Quote the data below in full, minus the images.

■ **DATA PROVIDED**
=== Begin Enclosure ===
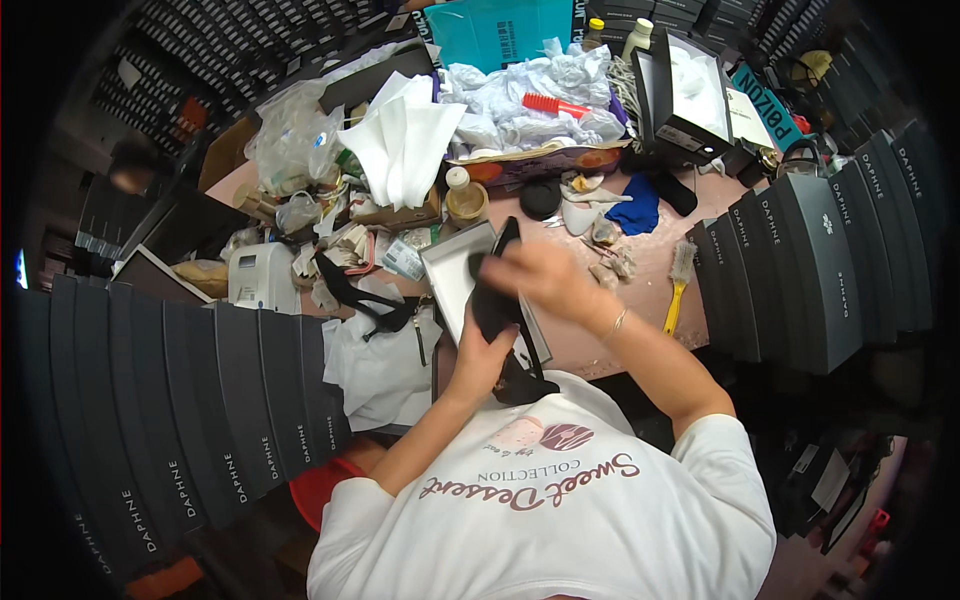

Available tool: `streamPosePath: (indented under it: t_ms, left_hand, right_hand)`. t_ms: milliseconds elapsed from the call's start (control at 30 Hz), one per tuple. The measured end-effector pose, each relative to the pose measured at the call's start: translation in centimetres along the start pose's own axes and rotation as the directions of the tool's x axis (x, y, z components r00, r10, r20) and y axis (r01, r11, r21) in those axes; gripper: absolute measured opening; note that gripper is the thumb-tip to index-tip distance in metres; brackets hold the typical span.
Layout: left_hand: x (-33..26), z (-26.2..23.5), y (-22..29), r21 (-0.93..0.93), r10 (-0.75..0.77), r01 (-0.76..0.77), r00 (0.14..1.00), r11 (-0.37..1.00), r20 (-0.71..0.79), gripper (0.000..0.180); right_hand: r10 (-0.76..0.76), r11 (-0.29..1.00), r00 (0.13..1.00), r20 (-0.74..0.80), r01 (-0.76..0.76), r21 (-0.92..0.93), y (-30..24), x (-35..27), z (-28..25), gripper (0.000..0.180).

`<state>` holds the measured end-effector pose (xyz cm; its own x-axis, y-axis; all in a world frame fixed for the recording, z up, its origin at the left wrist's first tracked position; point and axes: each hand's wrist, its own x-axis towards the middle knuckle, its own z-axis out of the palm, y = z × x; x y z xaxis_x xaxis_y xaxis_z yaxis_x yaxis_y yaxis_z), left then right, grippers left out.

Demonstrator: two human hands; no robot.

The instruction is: Packing high-heeled shoes into boxes with protective paper and silica gel packets.

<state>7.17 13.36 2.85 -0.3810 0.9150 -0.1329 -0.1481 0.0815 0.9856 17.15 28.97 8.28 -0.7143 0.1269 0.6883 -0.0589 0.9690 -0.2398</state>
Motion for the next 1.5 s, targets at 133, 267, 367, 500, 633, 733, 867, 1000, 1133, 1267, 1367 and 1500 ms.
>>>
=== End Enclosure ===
■ **EXERCISE ANSWER**
Available tool: `streamPosePath: (indented under it: t_ms, left_hand, right_hand)`. t_ms: milliseconds elapsed from the call's start (control at 30 Hz), one per tuple. The measured end-effector pose, each relative to the pose measured at the call's start: translation in centimetres along the start pose's own axes and rotation as the directions of the tool's x axis (x, y, z components r00, r10, r20) and y axis (r01, r11, r21) in those axes; gripper: absolute measured opening; note that gripper is the thumb-tip to index-tip distance in metres; brackets hold the typical span.
Layout: left_hand: x (-33..26), z (-26.2..23.5), y (-22..29), r21 (-0.93..0.93), r10 (-0.75..0.77), r01 (-0.76..0.77), r00 (0.14..1.00), r11 (-0.37..1.00), r20 (-0.71..0.79), gripper (0.000..0.180); right_hand: r10 (-0.76..0.76), r11 (-0.29..1.00), r00 (0.13..1.00), r20 (-0.74..0.80), r01 (-0.76..0.76), r21 (-0.92..0.93), y (-30..24), x (-35..27), z (-28..25), gripper (0.000..0.180).

`<state>` holds the measured end-effector pose (xyz cm; its own x-axis, y-axis; all in a world frame fixed for the recording, z up, its origin at the left wrist's first tracked position; point and axes: each hand's wrist, its own x-axis towards the middle knuckle, its own z-axis out of the palm, y = z × x; x y z xaxis_x xaxis_y xaxis_z yaxis_x yaxis_y yaxis_z), left then right, grippers left out.

Demonstrator: two human hands; no robot.

The instruction is: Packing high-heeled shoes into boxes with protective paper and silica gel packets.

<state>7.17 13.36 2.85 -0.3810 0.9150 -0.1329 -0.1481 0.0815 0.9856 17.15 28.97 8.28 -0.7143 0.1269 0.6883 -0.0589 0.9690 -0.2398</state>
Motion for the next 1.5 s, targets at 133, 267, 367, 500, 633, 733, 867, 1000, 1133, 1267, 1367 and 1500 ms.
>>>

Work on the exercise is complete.